Solved: Re: Cisco ISE - Different Identity Group for self registered Guests

Marc Aemmer · ‎10-17-2018

Hi

I have a Guest Portal configured with Self Registration which assigns Devices to Guest Type "Visitors".

The Authorization Policy allows access when Guest_Flow and Identity Group = Visitors.

Now I recognized under Work Centers -> Guest Access -> Identities, that some endpoints have different Identity Groups than "Visitors". Some are assigned to "Profiled" and others to "Android" etc. Is this because of the profiler? Does this affect the Authorization Policy? Should this behaviour be turned off? If yes, where?

Thanks,

Marc

Surendra · ‎12-05-2018

Get it checked with TAC. Essentially when the guest endpoint group assignment after the guest authentication is a static assignment. There are a few known issues with static group assignment being lost depending on your version.

View solution in original post

anthonylofreso · ‎10-17-2018

Probably should not be turned off, and in fact, I'm not even sure you can turn it off.

This will only affect your auth z policy if your policy is written as such. Meaning, are one of your policy's conditions 'profiled' or 'android'? If not, then it will not match.

Also, yes, this is happening because it's matching rules under: Work Centers > Profiler > Policy Elements > Profiler Conditions

Which match to: Work Centers > Profiler > Profiling Policies

Marc Aemmer · ‎10-17-2018

I don't get that. I have created different AuthZ Policies with different AuthZ Profiles based on Endpoint Identity Groups.

So if the profiler is overwriting the Endpoint Identity Groups I configured in each Guest Type this all makes no sense.

anthonylofreso · ‎10-17-2018

If you're putting an endpoint in a specific identity group, the profiler policies will not overwrite that.

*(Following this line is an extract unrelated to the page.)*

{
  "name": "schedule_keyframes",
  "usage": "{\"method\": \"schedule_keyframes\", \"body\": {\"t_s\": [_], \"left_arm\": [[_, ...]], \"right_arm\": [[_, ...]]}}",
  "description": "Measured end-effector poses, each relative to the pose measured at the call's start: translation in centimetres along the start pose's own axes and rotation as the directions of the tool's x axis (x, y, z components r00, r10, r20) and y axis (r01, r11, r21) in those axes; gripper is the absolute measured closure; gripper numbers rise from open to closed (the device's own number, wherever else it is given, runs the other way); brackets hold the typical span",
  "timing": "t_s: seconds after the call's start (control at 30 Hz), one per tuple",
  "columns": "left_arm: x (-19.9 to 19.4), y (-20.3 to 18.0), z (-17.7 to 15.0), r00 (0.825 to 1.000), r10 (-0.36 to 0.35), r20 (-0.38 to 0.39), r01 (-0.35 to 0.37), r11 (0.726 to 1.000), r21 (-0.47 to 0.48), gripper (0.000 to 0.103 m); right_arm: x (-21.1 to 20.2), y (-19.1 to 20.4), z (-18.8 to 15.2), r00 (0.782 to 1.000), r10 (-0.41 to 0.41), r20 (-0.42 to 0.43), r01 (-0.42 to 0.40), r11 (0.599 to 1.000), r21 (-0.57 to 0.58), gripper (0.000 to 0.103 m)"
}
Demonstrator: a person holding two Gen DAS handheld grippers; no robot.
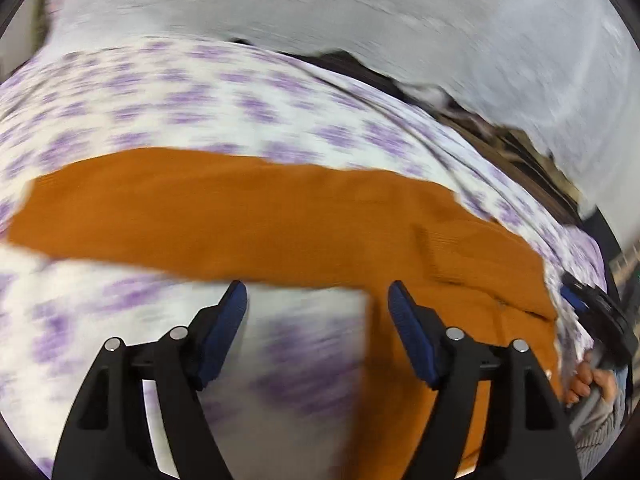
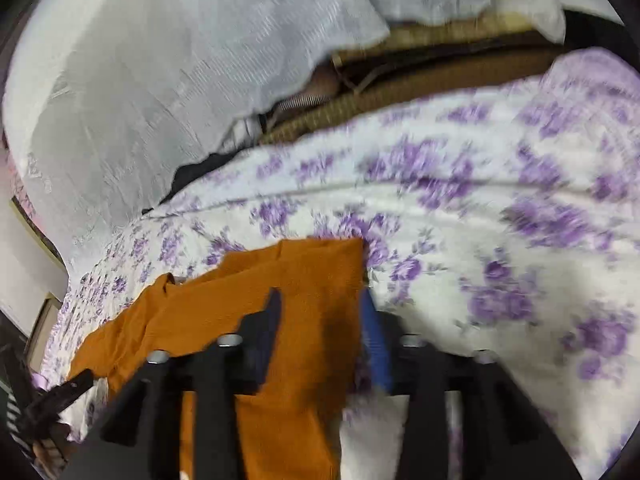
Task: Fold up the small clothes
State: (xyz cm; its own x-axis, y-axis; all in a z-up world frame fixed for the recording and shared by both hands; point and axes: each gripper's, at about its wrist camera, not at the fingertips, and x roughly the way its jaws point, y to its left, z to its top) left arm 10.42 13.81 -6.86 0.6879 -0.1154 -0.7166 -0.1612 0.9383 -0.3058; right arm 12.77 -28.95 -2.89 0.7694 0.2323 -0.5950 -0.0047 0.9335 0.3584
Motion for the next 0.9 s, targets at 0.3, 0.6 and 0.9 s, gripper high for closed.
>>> {"method": "schedule_keyframes", "body": {"t_s": [0.3, 0.6, 0.9], "left_arm": [[-3.7, 13.7, 0.6, 0.988, -0.152, 0.033, 0.151, 0.893, -0.423, 0.028], [-1.4, 17.8, 3.2, 0.997, -0.024, 0.078, 0.062, 0.851, -0.521, 0.052], [-1.9, 17.0, 4.0, 0.992, 0.086, 0.092, -0.033, 0.883, -0.469, 0.096]], "right_arm": [[-4.3, 1.5, -4.3, 0.998, 0.038, 0.054, -0.038, 0.999, 0.006, 0.057], [-5.1, 3.3, -5.9, 0.993, 0.035, 0.111, -0.026, 0.997, -0.075, 0.057], [-1.8, 3.9, -5.7, 1.0, -0.007, -0.007, 0.007, 0.996, -0.092, 0.056]]}}
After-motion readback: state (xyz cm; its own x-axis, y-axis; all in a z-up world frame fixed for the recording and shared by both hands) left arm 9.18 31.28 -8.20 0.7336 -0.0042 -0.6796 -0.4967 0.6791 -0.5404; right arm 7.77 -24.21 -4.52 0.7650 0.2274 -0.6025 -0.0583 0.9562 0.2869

Or at least, they shouldn't be...?

Marc Aemmer · ‎10-17-2018

Exactly what I think too. But in my case, it's somehow assigning different identity groups than I configured in my guest types...

Jason Kunst · ‎10-17-2018

You should see the endpoints under the guest identity groups regardless

Credentialed guest portal will assign the guest endpoint to the endpoint group specific under the guest type

Marc Aemmer · ‎12-05-2018

Unfortunately we were not able to solve the problem yet. It looks like ISE is arbitrarily changing the identity groups of guest endpoints. This leads to a CoA and the user will not be able to connect anymore, because the AuthZ rules are based on endpoint groups.

Surendra · ‎12-05-2018

Get it checked with TAC. Essentially when the guest endpoint group assignment after the guest authentication is a static assignment. There are a few known issues with static group assignment being lost depending on your version.

ipagliani · ‎07-09-2019

Ciao,

do you have any information regarding bug ID or resolution ?

Thanks

Marc Aemmer · ‎07-10-2019

There is still no resolution. I have opened a TAC case months ago and we are still looking for the root cause.

There could be a chance that the purge rule for the affected identity group is causing the problem. WIth the purge rule deactivated, I have way less guest flow endpoints which are loosing static group assignment.

Jason Kunst · ‎07-10-2019

You’ll need to escalate to duty manager and work through TAC. We don’t do break fix in the community

rsoares01 · ‎07-15-2020

Hi, i am having the exactly same issue, how did you solve it?

I am having issue with the remember me configuration because the identity group id of the devices that is tagged with Profiled instead GuestEndpoint.